IRB Tier 3 Instructions
Official CMS name of the site is T3_HR_IRB.
PHEDEX Configuration is found under lorienmaster.irb.hr:/home/phedex (user: phedex)
Site hosts: lorienmaster.irb.hr (headnode), lorientree01.irb.hr and lorientree02.irb.hr
UPDATE: lorientree03.irb.hr and lorientree04.irb.hr have been added in the meantime.
To use the site, first a new local account needs to be created.
Site contacts are
srecko.morovic@cernNOSPAMPLEASE.ch and
vuko.brigljevic@cernNOSPAMPLEASE.ch.
Various information on setting up the user workflow on the site (for local users), as well as several administration tasks, are described in the following sections.
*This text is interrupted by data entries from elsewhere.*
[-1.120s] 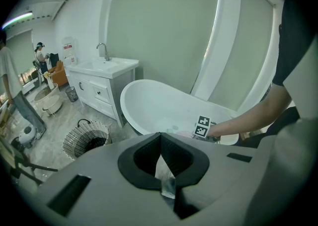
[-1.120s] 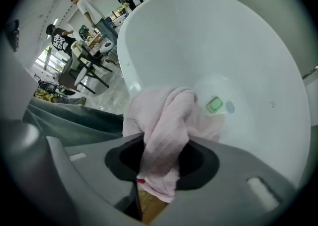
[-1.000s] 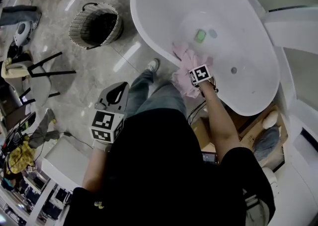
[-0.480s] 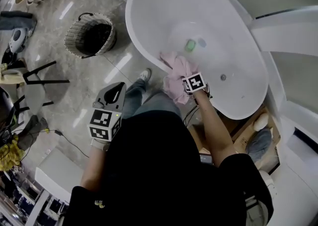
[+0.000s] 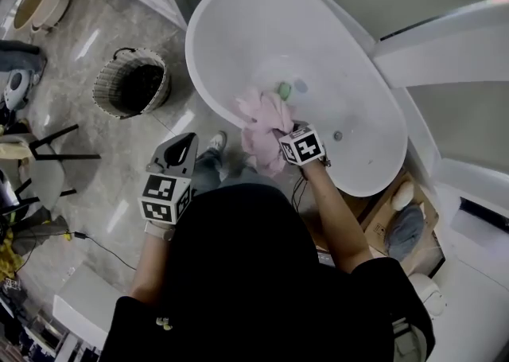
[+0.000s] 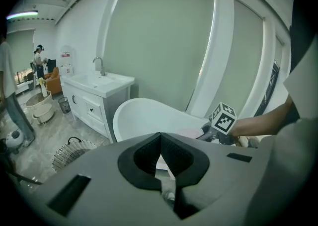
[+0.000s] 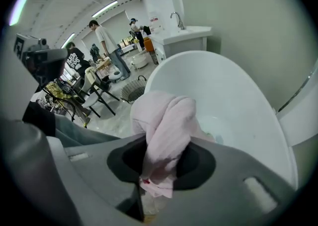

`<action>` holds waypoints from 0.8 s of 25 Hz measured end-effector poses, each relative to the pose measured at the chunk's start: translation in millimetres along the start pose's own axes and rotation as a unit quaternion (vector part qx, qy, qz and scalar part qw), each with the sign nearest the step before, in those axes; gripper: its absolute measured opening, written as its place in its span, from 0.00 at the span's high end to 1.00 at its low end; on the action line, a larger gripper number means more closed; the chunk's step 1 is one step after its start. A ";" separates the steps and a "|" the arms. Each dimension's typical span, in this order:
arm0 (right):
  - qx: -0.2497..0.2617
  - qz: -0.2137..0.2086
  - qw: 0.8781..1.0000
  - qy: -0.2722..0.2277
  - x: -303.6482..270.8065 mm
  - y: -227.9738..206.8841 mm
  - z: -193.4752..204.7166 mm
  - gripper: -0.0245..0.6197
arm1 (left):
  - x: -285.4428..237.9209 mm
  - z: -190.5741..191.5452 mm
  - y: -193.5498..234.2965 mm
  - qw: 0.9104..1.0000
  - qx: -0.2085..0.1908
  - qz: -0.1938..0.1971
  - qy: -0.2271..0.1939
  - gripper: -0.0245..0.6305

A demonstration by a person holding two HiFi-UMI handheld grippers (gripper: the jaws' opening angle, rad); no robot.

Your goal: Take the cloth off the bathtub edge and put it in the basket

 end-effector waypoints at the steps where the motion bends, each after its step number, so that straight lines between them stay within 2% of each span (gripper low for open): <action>1: 0.001 -0.003 1.000 -0.011 8.9 2.0 -6.2 0.78 | -0.8 -4.1 0.4 1.000 -0.001 0.002 -0.003 0.94; 8: -0.017 -0.002 0.995 -0.097 81.7 7.8 -46.5 0.78 | -7.4 -38.7 -1.4 0.999 -0.019 0.024 -0.033 0.94; 13: -0.025 -0.005 0.987 -0.161 133.6 15.7 -70.1 0.78 | -5.4 -65.7 -0.9 0.997 -0.039 0.032 -0.049 0.94; 20: -0.026 -0.005 0.972 -0.233 192.1 19.4 -96.2 0.78 | 8.1 -94.3 -1.3 0.995 -0.047 0.025 -0.078 0.94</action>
Point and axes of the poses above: the fingertips, and each gripper's own axes: x backward along the fingers, y to its left, z out of its underside, the point moved 10 cm from there along x, backward along the fingers, and after that the axes turned 5 degrees about z, right-handed, at the moved point
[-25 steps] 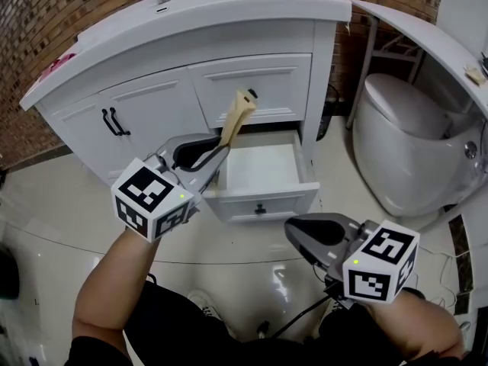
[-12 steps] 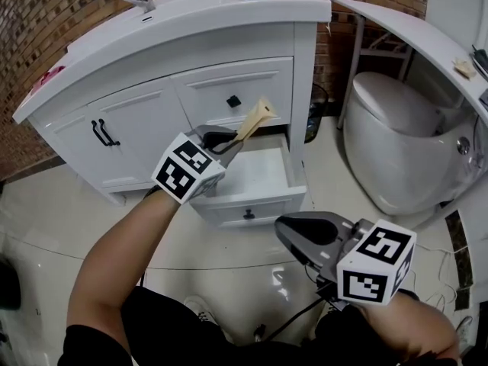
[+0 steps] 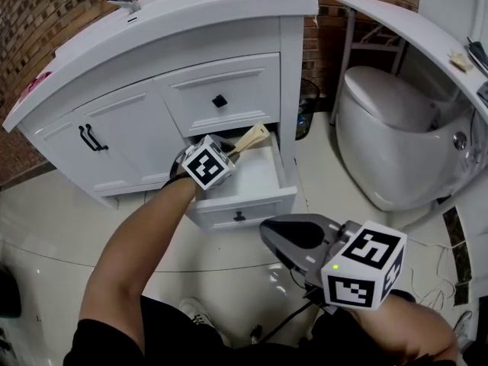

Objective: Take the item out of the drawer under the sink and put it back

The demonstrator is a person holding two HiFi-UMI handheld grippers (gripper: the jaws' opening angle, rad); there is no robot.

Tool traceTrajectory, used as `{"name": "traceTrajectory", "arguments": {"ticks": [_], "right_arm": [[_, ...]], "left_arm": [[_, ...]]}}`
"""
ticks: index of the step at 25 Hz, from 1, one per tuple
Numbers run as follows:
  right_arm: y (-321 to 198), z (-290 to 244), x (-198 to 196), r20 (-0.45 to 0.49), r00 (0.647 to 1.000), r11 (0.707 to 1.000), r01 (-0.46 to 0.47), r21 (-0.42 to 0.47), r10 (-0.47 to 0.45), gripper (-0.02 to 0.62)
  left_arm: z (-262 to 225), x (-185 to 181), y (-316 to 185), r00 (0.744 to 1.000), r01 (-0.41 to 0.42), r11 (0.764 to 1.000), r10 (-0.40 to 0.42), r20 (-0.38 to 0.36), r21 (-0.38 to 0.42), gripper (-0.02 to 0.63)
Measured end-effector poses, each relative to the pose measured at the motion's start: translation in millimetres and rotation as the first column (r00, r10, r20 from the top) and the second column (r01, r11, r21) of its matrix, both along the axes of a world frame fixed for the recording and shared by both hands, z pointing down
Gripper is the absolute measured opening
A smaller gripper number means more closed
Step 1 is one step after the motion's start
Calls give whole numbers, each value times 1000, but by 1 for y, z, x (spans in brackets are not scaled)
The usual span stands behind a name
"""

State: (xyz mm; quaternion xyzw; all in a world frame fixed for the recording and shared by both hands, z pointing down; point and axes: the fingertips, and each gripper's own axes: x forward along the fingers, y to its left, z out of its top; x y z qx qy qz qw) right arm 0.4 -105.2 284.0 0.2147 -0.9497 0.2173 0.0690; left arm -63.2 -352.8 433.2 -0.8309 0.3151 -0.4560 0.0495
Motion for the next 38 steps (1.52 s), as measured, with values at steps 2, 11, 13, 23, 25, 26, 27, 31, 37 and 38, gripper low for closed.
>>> {"name": "traceTrajectory", "arguments": {"ticks": [2,11,13,23,25,26,27,31,37,38], "right_arm": [[0,1,-1,-1,1000,1000,6,-7,-6,3],[0,3,-5,-16,999,1000,29,-8,-29,3],[0,4,-5,-17,999,999,33,-14,-33,3],[-3,4,-4,-14,999,999,34,-22,-35,3],[-2,4,-5,-16,999,999,38,-21,-38,3],[-2,4,-6,-17,999,999,39,-19,-39,3],[-1,4,-6,-17,999,999,40,-18,-40,3],[-3,4,-6,-24,999,999,38,-12,-38,3],[-5,10,-5,-50,998,1000,26,-10,-27,3],[-6,11,-5,-56,998,1000,27,-10,-27,3]], "left_arm": [[17,-2,-3,998,-21,1000,22,52,-22,64],[68,-3,-15,969,-82,992,103,223,-100,68],[77,-4,-17,961,-91,989,117,250,-113,71],[69,5,-21,978,-94,988,115,175,-124,88],[66,3,-19,980,-86,988,107,169,-125,86],[63,2,-19,980,-88,989,107,168,-120,83],[61,1,-18,980,-86,990,105,168,-115,80],[47,-3,-14,988,-59,993,73,136,-101,63],[26,-9,1,996,-34,995,42,84,-89,16],[23,-10,5,996,-36,995,44,84,-91,5]]}}
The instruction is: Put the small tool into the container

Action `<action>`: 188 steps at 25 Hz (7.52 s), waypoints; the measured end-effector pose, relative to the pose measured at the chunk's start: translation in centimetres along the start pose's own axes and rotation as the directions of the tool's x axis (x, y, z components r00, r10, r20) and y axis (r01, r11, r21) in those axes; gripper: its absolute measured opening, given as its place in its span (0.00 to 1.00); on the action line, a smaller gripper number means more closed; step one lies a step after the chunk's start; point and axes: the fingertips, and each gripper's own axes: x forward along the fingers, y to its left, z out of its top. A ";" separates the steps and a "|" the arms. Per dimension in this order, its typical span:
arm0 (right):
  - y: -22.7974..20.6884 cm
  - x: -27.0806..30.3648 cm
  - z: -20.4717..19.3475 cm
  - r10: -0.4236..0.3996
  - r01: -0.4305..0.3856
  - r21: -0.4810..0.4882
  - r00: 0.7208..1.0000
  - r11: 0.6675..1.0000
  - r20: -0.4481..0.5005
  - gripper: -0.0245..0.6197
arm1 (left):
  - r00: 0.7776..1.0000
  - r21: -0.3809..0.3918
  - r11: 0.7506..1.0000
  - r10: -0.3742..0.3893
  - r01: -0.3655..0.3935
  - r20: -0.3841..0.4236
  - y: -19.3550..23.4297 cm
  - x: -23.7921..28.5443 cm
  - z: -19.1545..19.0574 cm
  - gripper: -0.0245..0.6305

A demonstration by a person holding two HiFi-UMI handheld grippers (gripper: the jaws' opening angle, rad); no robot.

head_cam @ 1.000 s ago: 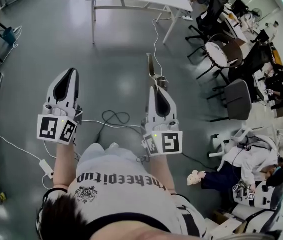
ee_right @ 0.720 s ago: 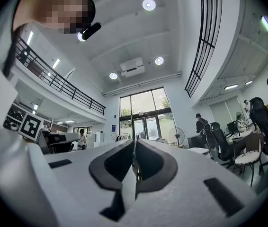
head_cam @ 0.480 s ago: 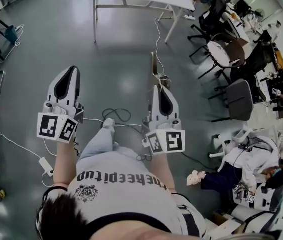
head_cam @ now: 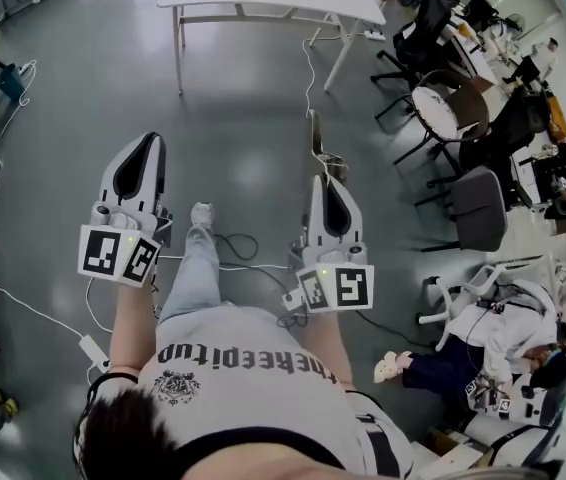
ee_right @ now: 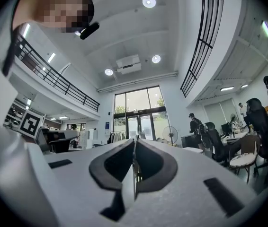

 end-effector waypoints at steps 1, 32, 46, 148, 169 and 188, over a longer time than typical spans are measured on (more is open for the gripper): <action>-0.6 1.2 -0.3 -0.007 0.007 -0.003 1.000 1.000 -0.002 0.06 | 1.000 0.000 1.000 -0.011 0.011 -0.001 0.4 1.4 -0.4 0.06; -12.5 54.5 -10.0 -0.057 0.057 0.011 0.998 0.998 0.035 0.06 | 0.999 0.026 0.999 -0.037 0.036 0.034 32.4 46.3 -8.7 0.06; -22.5 72.4 -11.7 0.117 -0.118 0.021 0.992 0.993 0.037 0.06 | 0.997 0.101 0.995 0.007 -0.015 0.072 33.8 65.2 -11.1 0.06; -24.4 103.3 -52.8 0.089 0.508 0.532 0.661 0.678 -0.745 0.24 | 0.984 -0.056 0.984 -0.170 0.167 -0.057 60.9 90.0 -21.6 0.06; -23.6 99.6 -39.1 -0.009 0.132 0.166 0.807 0.977 -0.591 0.04 | 0.985 -0.050 0.984 -0.171 0.170 -0.020 54.4 86.4 -19.2 0.06; -24.0 94.1 -23.4 -0.107 0.093 -0.058 0.942 0.994 -0.320 0.04 | 0.981 -0.044 0.981 -0.192 0.191 -0.007 48.3 83.0 -16.9 0.06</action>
New CMSSW installation (using CVMFS)
* set up scram using:
export SCRAM_ARCH=slc5_amd64_gcc462
source /cvmfs/cms.cern.ch/cmsset_default.(c)sh
UPDATE:
export SCRAM_ARCH=slc6_amd64_gcc491
* other gcc versions are also supported. CVMFS caches approx 20 GB of CMSSW installation data (this can be increased if necessary), so any version is available without separate installation.
* this installation, (as well as two other found in /users/cms and /users/cmssw) are now configured to use local Squid to proxy and cache condition data needed for CMS data processing.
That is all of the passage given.